三阴性乳腺癌细胞对磷脂酰肌醇3激酶抑制剂产生抗药性的分子机制

Molecular mechanisms of resistance to phosphatidyl inositol 3-kinase inhibitors in triple-negative breast cancer cells

目的 探讨三阴性乳腺癌（TNBC）细胞对磷脂酰肌醇3激酶（PI3K）抑制剂产生抗药性的分子机制。方法 运用脂质体2000试剂盒将siFZD7、siWANT5B或siGSK3转染TNBC细胞HCC70，Western blot法测定WNT/β-连环蛋白（WNT/β-catenin）和磷脂酰肌醇3激酶/苏氨酸激酶/雷帕霉素靶蛋白（PI3K/AKT/mTOR）信号通路关键蛋白的表达。将PI3K/AKT/mTOR通路抑制剂作用TNBC细胞HCC70、雌激素受体（ER）阳性乳腺癌细胞MCF-7和人表皮生长因子受体2（HER2）阳性乳腺癌细胞SK-BR3，采用四甲基偶氮唑蓝（MTT）法检测细胞增殖抑制率，并计算半数抑制浓度（IC50）；Western blot和荧光素酶报告基因实验检测WNT/β-catenin和PI3K/AKT/mTOR信号通路的活性变化对乳腺癌细胞增殖的影响；免疫荧光实验检测β-catenin蛋白核转位。将BKM120处理的乳腺癌细胞皮下注入裸鼠体内，观察其致瘤能力，采用免疫组化法检测肿瘤组织中磷酸化肺耐药相关蛋白6（p-LRP6）、磷酸化eIF4E结合蛋白1（p-4EBP1）和β-catenin蛋白的表达。结果 siRNA转染的HCC70细胞中，卷曲蛋白7（FZD7）、细胞外因子5B （WANT5B）、糖原合成酶激酶3（GSK3）表达显著降低，WNT/β-catenin活性升高，PI3K/AKT/mTOR活性降低。
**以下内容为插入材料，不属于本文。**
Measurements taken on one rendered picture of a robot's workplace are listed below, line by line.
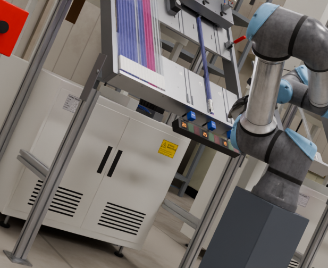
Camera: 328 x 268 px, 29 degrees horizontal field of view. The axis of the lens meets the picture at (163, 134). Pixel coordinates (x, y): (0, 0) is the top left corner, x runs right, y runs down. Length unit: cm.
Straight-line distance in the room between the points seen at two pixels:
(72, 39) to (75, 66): 25
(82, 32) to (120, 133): 341
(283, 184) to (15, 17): 100
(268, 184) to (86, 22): 419
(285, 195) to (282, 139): 17
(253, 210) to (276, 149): 20
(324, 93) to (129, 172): 104
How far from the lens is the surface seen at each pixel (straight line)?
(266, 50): 180
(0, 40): 214
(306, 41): 175
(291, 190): 201
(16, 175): 252
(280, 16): 178
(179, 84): 244
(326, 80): 192
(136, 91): 228
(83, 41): 600
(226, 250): 202
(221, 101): 260
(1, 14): 213
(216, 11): 281
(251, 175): 283
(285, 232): 202
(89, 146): 258
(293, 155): 200
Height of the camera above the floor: 66
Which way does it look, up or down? 2 degrees down
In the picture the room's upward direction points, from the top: 25 degrees clockwise
PI3K/AKT/mTOR通路抑制剂能抑制MCF-7和SK-BR3细胞的增殖，GDC-094、BKM120、XL147、perifosine、everolimus、BEZ235对MCF-7细胞的IC50分别为0.46 mmol/L、1.44 mmol/L、4.34 mmol/L、11.35 μmol/L、53.71 μmol/L和12.87 μmol/L，对SK-BR3细胞的IC50分别为0.63 mmol/L、0.58 mmol/L、3.74 mmol/L、13.22 μmol/L、60.00 μmol/L和11.38 μmol/L。荧光素酶报告基因检测显示，经BKM120处理后，HCC70、MCF-7和SK-BR3细胞中的荧光素酶活性分别为1.75±0.05、1.13±0.02和0.43±0.01，对照组的荧光素酶活性为1.00±0.02，HCC70、SK-BR3细胞中的荧光素酶活性与对照组差异有统计学意义（P〈0.05）。BKM120能抑制mTOR的活性，提高WNT/β-catenin活性能解除BKM120对mTOR活性的抑制。BKM120能抑制MCF-7和SK-BR3细胞的体内致瘤能力，但对HCC70细胞的致瘤能力无影响。免疫组化检测显示，BKM120处理的HCC70细胞接种于裸鼠后，肿瘤组织中β-catenin蛋白发生核转位，p-LRP6蛋白表达增加，p-4EBP1蛋白表达无变化；BKM120处理的MCF-7细胞接种于裸鼠后，肿瘤组织中β-catenin蛋白未发生核转位，p-LRP6和p-4EBP1蛋白表达降低。结论 HCC70细胞对PI3K抑制剂具有抗药性，WNT/β-catenin信号通路可调节PI3K/AKT/mTOR信号通路，从而诱导TNBC细胞对PI3K抑制剂的抗药性。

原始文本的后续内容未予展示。